Keywords: Spinal cord injury, Physiopathology, Causative models, Neurological disease


Introduction

Spinal cord injury or SCI for short is a sensory and motor disorder that is associated with temporary or permanent disability and reduced life expectancy (Fodor et al., 2023a). The annual incidence of spinal cord injuries in the world has varied from 1.13 to 163.4 cases per million people (Kang et al., 2018). A sudden blow to the spine that breaks, dislocates, crushes, or compresses the vertebrae may cause spinal cord injury due to trauma. A gunshot or stab wound may also sever the spinal cord (Alshammari et al., 2023). Diseases such as arthritis, cancer, inflammation, infections, or disc wear of the spinal vertebrae are among the causes of non-traumatic injuries of the spinal cord (Kang et al., 2018; Bashir et al., 2021; Vagabov et al., 2021).

Clinical outcomes of spinal cord injury are related to the location and severity of the lesion and may include complete or partial loss of motor function or sensory below the injury level (Chen et al., 2013). Spinal cord injury usually affects the spinal cord cervical level (50%), the most common level being the fifth cervical vertebra (Hachem et al., 2017). Other injuries include the chest area (35%) and lumbar area (11%). Lesions below the thoracic vertebrae can cause paraplegia, while lesions at the level of the cervical vertebrae are associated with quadriplegia (Fodor et al., 2023b). With recent advances in medical practices and patient care, patients with spinal cord injuries often survive these traumatic injuries and live years after the initial injury (Middleton et al., 2012; Cañete et al., 2022; Domiaty, 2022).

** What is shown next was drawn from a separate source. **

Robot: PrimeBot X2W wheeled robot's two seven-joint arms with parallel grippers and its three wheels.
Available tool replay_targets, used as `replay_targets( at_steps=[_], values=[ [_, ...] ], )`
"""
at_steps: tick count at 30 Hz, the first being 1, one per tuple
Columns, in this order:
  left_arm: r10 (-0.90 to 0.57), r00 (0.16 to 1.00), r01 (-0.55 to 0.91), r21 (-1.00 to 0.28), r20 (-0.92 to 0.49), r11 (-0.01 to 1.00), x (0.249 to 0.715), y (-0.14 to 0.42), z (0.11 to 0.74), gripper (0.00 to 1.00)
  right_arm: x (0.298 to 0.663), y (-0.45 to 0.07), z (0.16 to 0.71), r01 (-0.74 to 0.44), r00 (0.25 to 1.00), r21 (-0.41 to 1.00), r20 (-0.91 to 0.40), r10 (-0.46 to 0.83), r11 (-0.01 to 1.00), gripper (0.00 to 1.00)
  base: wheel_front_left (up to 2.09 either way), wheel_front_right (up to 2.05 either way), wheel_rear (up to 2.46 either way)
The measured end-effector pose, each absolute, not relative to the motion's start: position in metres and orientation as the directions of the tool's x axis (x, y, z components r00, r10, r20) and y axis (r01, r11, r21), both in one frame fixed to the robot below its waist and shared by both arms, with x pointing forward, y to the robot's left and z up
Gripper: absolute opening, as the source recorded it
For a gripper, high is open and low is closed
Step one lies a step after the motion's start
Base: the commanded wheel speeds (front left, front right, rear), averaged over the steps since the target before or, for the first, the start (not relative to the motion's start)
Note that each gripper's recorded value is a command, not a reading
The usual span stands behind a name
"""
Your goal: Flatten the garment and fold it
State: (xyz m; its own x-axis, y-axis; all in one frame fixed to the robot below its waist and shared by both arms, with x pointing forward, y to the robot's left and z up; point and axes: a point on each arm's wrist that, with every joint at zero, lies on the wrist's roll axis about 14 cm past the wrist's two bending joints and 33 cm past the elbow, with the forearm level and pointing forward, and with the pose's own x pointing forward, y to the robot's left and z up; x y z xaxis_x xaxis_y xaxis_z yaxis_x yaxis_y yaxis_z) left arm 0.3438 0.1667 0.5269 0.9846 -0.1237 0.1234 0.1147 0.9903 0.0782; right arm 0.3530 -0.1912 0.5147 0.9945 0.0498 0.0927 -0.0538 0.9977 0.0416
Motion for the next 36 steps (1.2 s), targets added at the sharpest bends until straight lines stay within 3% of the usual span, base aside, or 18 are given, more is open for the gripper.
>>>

The life expectancy of spinal cord injury patients is highly dependent on the injury level and preserved functions (Tatiana et al., 2023). For example, patients with ASIA disability scale D who need a wheelchair for daily activities have a 75% normal life expectancy. However, patients who do not need a wheelchair can have a life expectancy of up to 90% (Shavelle et al., 2015). Explanation that the degree of spinal cord injury is graded based on the ASIA (American Spinal Injury Association) grading scale that describes the injury severity. This scale is graded based on letters (A, B, C, D, and E) (Maynard et al., 1997).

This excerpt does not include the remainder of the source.